To do — Copy every record below exactly, leaving out any pictures.

Recorded data —
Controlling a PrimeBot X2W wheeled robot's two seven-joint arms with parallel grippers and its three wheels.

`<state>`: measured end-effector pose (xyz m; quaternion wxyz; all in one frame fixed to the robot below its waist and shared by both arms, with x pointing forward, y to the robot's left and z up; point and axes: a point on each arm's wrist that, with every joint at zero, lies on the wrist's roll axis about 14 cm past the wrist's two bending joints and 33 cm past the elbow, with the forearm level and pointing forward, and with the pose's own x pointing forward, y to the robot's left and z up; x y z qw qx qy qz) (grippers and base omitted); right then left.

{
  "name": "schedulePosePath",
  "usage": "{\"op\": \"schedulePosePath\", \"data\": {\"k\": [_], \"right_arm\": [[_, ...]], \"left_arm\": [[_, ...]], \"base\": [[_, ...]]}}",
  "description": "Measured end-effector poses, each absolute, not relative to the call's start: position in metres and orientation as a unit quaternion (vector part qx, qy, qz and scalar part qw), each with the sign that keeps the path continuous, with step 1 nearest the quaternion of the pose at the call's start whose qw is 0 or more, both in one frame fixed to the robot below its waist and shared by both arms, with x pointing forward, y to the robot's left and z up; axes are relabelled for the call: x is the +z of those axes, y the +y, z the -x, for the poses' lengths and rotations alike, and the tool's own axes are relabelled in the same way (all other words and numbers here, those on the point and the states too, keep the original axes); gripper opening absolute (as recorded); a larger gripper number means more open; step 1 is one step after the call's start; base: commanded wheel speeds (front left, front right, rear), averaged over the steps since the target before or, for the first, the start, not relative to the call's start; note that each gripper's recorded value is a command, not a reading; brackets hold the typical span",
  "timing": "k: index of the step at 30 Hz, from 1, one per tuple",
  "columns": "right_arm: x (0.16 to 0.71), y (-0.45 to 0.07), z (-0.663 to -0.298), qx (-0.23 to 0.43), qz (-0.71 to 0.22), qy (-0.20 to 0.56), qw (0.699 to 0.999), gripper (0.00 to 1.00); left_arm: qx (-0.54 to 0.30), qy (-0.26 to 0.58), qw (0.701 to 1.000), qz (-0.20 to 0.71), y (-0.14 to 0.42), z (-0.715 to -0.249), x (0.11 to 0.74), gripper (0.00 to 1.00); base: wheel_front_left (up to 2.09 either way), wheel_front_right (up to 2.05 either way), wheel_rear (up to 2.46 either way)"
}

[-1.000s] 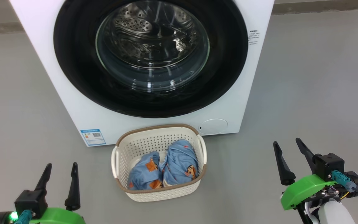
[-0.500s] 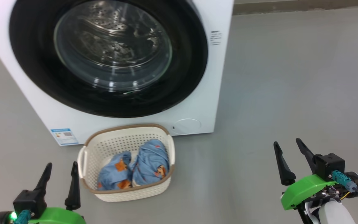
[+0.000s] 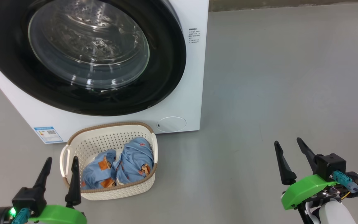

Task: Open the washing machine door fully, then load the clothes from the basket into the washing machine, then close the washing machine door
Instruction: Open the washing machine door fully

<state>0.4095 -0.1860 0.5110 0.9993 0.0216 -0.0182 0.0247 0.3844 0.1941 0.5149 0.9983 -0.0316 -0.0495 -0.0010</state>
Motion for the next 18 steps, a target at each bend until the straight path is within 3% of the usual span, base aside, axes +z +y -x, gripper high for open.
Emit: {"op": "schedulePosePath", "data": {"k": [18], "right_arm": [[0.5141,-0.185,-0.4092,0.026,-0.024,-0.023,0.999,1.0]], "left_arm": [[-0.007,-0.054,0.998,0.021,0.1924,-0.3823,0.5183,1.0]], "base": [[0.0,0.0,0.0]]}}
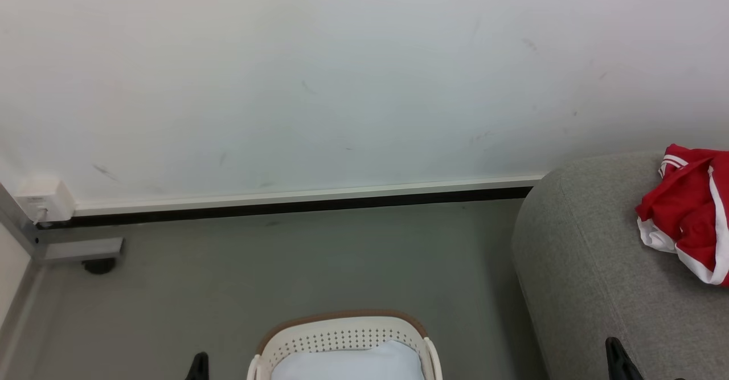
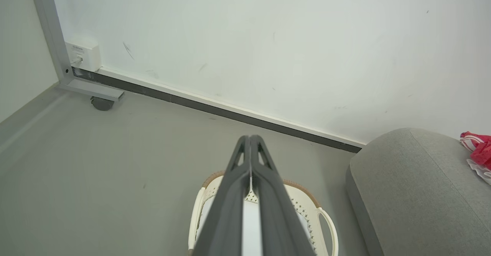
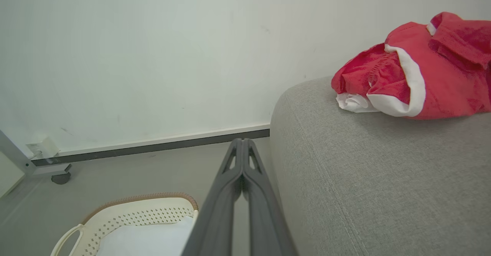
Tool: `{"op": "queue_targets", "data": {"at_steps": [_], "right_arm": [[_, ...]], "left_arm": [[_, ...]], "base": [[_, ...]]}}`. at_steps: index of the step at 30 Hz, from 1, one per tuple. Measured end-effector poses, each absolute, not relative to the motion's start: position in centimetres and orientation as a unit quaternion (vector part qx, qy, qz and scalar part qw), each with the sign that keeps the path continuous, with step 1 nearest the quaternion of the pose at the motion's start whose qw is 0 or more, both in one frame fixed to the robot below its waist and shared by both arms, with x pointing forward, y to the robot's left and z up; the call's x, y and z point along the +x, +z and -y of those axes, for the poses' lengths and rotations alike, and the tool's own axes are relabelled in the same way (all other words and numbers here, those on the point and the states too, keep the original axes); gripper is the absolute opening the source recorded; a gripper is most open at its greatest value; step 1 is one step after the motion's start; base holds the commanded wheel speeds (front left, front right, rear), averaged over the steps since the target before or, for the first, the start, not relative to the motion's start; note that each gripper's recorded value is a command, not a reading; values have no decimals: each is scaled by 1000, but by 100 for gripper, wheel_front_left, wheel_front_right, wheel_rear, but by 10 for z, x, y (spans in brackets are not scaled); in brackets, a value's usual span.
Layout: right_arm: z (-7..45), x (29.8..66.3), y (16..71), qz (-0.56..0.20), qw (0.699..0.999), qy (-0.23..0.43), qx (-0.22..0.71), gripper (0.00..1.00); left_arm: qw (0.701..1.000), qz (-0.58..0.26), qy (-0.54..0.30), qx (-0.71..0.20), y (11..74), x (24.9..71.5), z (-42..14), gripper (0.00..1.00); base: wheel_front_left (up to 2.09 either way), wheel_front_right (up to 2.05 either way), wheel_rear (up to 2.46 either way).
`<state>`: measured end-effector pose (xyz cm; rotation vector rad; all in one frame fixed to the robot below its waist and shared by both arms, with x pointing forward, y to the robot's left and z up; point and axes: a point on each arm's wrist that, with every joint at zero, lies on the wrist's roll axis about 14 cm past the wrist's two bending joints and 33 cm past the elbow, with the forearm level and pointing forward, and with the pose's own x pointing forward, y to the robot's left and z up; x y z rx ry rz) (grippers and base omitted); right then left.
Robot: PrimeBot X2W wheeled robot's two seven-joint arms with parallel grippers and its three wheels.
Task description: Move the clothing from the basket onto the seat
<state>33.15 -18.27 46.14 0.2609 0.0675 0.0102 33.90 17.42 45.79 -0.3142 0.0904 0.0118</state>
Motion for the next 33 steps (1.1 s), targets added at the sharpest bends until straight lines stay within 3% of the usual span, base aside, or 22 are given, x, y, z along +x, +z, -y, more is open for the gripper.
{"op": "queue_targets", "data": {"at_steps": [33], "right_arm": [[198,351,471,-32,923,-40,382,0]], "left_arm": [[916,-48,40,-396,468,359,-188,0]], "base": [[0,0,0]]}}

Written answer —
Controlling a PrimeBot X2W wheeled robot's two seven-joint arms with parallel grippers and its three wheels.

`<state>`: measured end-effector pose (xyz m; quaternion wxyz; all in one frame fixed to the robot below its waist and shared by both arms, with x pointing forward, y to the robot's left and z up; point and axes: a point on each arm's wrist that, with every joint at zero, lies on the wrist's roll axis about 14 cm past the wrist's two bending joints and 33 cm past the elbow, with the forearm level and pointing forward, and with the pose's own x pointing forward, y to the robot's left and z up; x y z qw qx qy qz) (grippers and base omitted); right then left.

{
  "name": "schedulePosePath",
  "usage": "{\"op\": \"schedulePosePath\", \"data\": {\"k\": [_], \"right_arm\": [[_, ...]], \"left_arm\": [[_, ...]], \"base\": [[_, ...]]}}",
  "description": "Measured end-effector poses, each absolute, not relative to the call's start: position in metres and orientation as a unit quaternion (vector part qx, qy, qz and scalar part qw), each with the sign that keeps the path continuous, with step 1 nearest the quaternion of the pose at the call's start whose qw is 0 or more, both in one frame fixed to the robot below its waist and shared by both arms, with x pointing forward, y to the robot's left and z up; axes are relabelled for the call: x is the +z of those axes, y the +y, z the -x, for the poses' lengths and rotations alike, and the tool's own axes are relabelled in the same way (all other words and numbers here, those on the point and the states too, keep the original axes); gripper opening absolute (as recorded); a larger gripper number means more open; step 1 is one step after the call's start; base: commanded wheel speeds (front left, front right, rear), averaged over the steps since the target before or, for the first, the start, not relative to the call's start; note that each gripper's recorded value is a command, not a reading; brackets hold the typical span",
  "timing": "k: index of the step at 30 Hz, from 1, one per tuple",
  "columns": "right_arm: x (0.16 to 0.71), y (-0.45 to 0.07), z (-0.663 to -0.298), qx (-0.23 to 0.43), qz (-0.71 to 0.22), qy (-0.20 to 0.56), qw (0.699 to 0.999), gripper (0.00 to 1.00); left_arm: qx (-0.54 to 0.30), qy (-0.26 to 0.58), qw (0.701 to 1.000), qz (-0.20 to 0.71), y (-0.14 to 0.42), z (-0.715 to -0.249), x (0.11 to 0.74), gripper (0.00 to 1.00); base: wheel_front_left (up to 2.09 either way), wheel_front_right (up to 2.05 either way), wheel_rear (up to 2.46 either way)"
}

[-1.000s] 
[-0.500s] 
[+0.000s] 

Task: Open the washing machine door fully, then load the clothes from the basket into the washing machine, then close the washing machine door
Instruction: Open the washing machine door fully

<state>0.4095 -0.1860 0.5110 0.9993 0.0216 -0.0182 0.0247 0.3844 0.1941 0.5149 0.9983 -0.0316 -0.0495 -0.0010</state>
Motion for the next 18 steps, a target at each bend until the straight path is within 3% of the usual span, base aside, axes +z +y -x, gripper high for open.
Emit: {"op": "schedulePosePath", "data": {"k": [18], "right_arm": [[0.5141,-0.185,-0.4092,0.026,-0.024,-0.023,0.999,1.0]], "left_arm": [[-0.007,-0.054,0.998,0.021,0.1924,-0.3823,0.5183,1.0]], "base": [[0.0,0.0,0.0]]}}
Tool: `{"op": "queue_targets", "data": {"at_steps": [_], "right_arm": [[_, ...]], "left_arm": [[_, ...]], "base": [[_, ...]]}}`. at_steps: index of the step at 30 Hz, from 1, one per tuple. Measured end-effector poses, each absolute, not relative to the motion's start: position in centimetres and orientation as a unit quaternion (vector part qx, qy, qz and scalar part qw), each with the sign that keeps the path continuous, with step 1 nearest the quaternion of the pose at the motion's start whose qw is 0 or more, both in one frame fixed to the robot below its waist and shared by both arms, with x pointing forward, y to the robot's left and z up; the call's x, y and z point along the +x, +z and -y of those axes, for the poses' lengths and rotations alike, and the tool's own axes are relabelled in the same way (all other words and numbers here, those on the point and the states too, keep the original axes); gripper is the absolute opening the source recorded; a gripper is most open at its greatest value; step 1 is one step after the motion's start; base holds the commanded wheel speeds (front left, front right, rear), averaged over the steps since the target before or, for the first, the start, not relative to the motion's start; note that each gripper's recorded value is a command, not a reading; values have no decimals: each is scaled by 1000, but by 100 for gripper, wheel_front_left, wheel_front_right, wheel_rear, but by 10 for z, x, y (spans in brackets are not scaled); in brackets, a value's usual span.
Layout: right_arm: z (-7..45), x (29.8..66.3), y (16..71), qz (-0.56..0.20), qw (0.699..0.999), qy (-0.23..0.43), qx (-0.22..0.71), gripper (0.00..1.00); left_arm: qw (0.701..1.000), qz (-0.58..0.26), qy (-0.54..0.30), qx (-0.71..0.20), y (11..74), x (24.9..71.5), z (-42..14), gripper (0.00..1.00); base: wheel_front_left (up to 2.09 either way), wheel_front_right (up to 2.05 either way), wheel_rear (up to 2.46 either way).
`<state>`: measured end-effector pose (xyz cm; rotation vector rad; all in one frame fixed to the robot below its waist and shared by both arms, with x pointing forward, y to the robot's left and z up; point and axes: a point on each arm's wrist that, with every joint at zero, lies on the wrist's roll axis about 14 cm past the wrist's two bending joints and 33 cm past the elbow, with the forearm level and pointing forward, and with the pose's own x pointing forward, y to the robot's left and z up; x y z rx ry rz) (grippers and base omitted); right then left.
Robot: PrimeBot X2W wheeled robot's two seven-joint arms with parallel grippers and its three wheels.
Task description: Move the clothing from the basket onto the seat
<state>33.15 -18.27 46.14 0.2609 0.0675 0.0102 33.90 17.42 45.79 -0.3142 0.0904 0.0118</state>
Motion for the next 33 steps (1.1 s), targets added at the sharpest bends until straight lines stay within 3% of the usual span, base aside, or 22 are given, x, y, z along +x, +z, -y, more is open for the gripper.
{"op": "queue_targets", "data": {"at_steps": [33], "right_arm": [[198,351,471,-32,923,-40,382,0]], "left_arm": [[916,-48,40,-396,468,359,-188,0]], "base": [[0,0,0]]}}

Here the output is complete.